# Not much of a hunter, but great fun to shoot



## 220swift (Mar 2, 2011)

I told youngdon I would post about this gun. I've had it for five years. I worked with a guy that was having money problems and I bought it from him for $250.00 It's a Cobray, it came with the suspressor, four 30 shot mags and one 15 shot mag. It's in 9mm and I have not found any ammo that will not shoot from it. And yes it is a semi-auto.


----------



## hassell (Feb 9, 2010)

Sweet.


----------



## youngdon (Mar 10, 2010)

That is the predecessor to the mac-10 isn't it. Cobray built a quality product that was known for reliability and cutting edge technology.


----------



## 220swift (Mar 2, 2011)

youngdon said:


> That is the predecessor to the mac-10 isn't it. Cobray built a quality product that was known for reliability and cutting edge technology.
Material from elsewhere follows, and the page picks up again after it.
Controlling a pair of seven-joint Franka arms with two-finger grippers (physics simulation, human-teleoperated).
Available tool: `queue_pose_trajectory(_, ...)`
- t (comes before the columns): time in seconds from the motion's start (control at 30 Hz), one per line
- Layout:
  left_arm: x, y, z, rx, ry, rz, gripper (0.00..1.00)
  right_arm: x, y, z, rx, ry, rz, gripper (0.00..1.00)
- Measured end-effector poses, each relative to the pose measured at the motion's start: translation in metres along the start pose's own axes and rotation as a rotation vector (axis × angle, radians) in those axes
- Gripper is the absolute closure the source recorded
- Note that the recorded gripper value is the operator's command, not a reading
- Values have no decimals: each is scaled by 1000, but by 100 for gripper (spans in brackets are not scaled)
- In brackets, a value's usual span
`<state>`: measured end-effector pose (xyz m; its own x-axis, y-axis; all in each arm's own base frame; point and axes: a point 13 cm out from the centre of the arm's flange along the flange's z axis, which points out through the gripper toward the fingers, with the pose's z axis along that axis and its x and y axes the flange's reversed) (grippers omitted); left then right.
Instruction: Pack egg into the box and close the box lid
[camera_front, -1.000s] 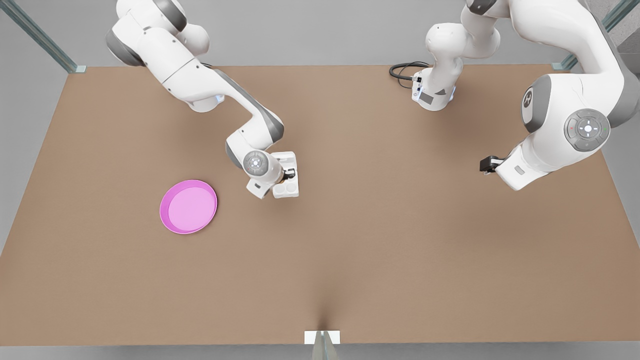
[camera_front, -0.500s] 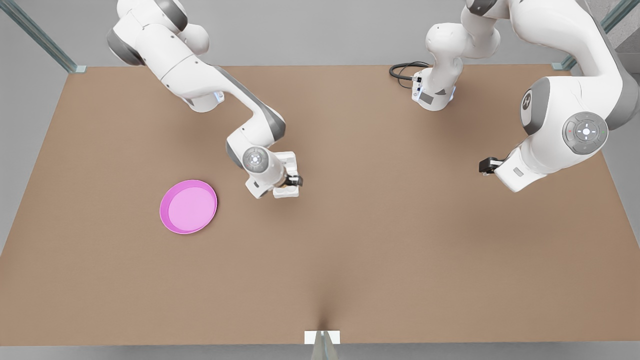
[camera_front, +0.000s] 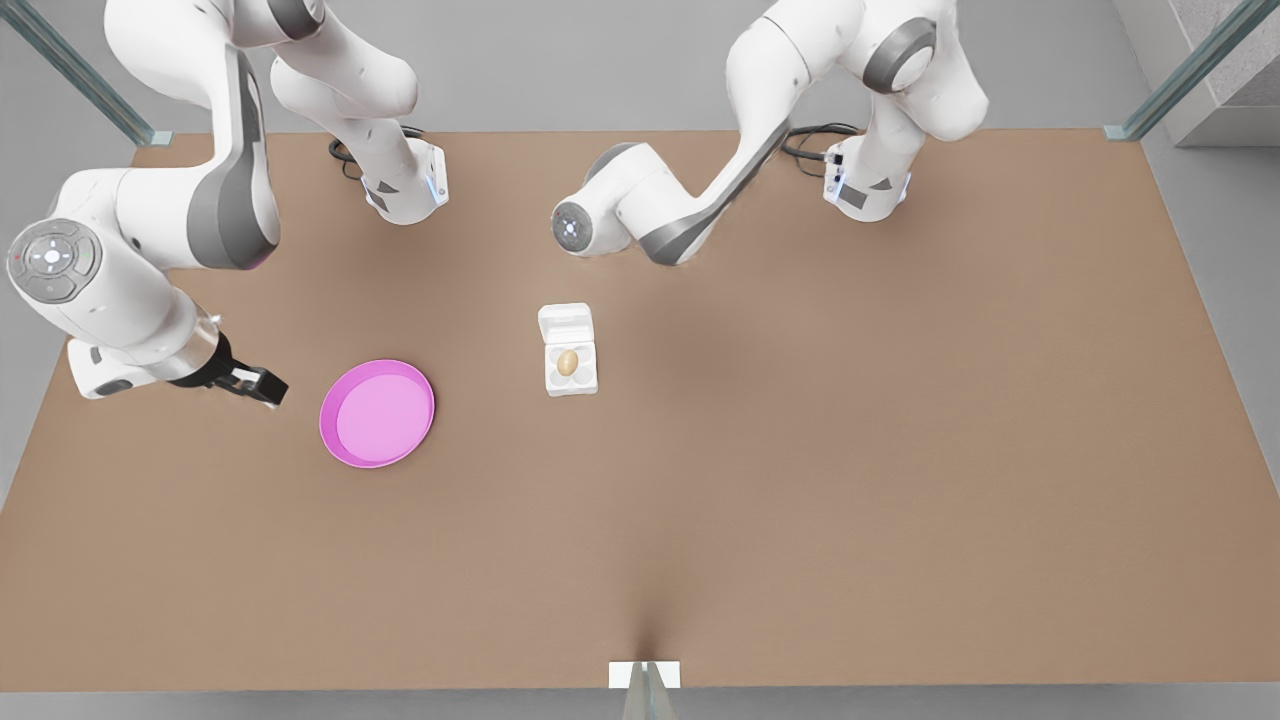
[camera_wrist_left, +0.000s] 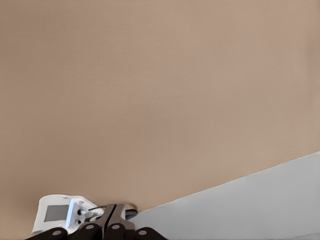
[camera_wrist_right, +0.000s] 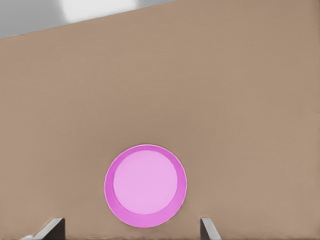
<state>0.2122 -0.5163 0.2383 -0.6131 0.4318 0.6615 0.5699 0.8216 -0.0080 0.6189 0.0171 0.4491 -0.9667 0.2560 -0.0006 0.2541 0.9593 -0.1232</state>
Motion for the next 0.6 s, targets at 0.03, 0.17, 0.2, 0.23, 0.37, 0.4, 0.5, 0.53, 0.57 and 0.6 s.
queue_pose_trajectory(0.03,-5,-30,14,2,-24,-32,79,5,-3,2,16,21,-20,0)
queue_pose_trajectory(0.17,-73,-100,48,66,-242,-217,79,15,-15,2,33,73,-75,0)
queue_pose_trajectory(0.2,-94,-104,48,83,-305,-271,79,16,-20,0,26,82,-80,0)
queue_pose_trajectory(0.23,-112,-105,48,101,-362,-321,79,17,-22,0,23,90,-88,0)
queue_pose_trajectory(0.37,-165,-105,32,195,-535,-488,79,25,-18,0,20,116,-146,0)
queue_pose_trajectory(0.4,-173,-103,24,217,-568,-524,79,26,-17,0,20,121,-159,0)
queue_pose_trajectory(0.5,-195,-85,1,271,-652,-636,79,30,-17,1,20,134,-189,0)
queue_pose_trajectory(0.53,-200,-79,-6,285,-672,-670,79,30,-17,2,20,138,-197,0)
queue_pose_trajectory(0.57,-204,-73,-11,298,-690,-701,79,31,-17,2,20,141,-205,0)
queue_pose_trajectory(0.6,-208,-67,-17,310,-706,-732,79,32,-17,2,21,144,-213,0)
yes, I believe they called this one a mac-11 in the 9mm.


----------



## youngdon (Mar 10, 2010)

Yeah, you're right.


----------



## poe (Feb 10, 2010)

thats pretty sweet. Sure would be fun to fire a few rounds out of that beast.


----------



## bones44 (Jan 7, 2011)

That is cool. Would love to see it in action. Actually would like to shoot one myself.


----------



## McYoteHunter (Dec 4, 2011)

Bad *[Excuse my language.... I have a limited vocabulary]* gun! Get some video of that thing would ya!


----------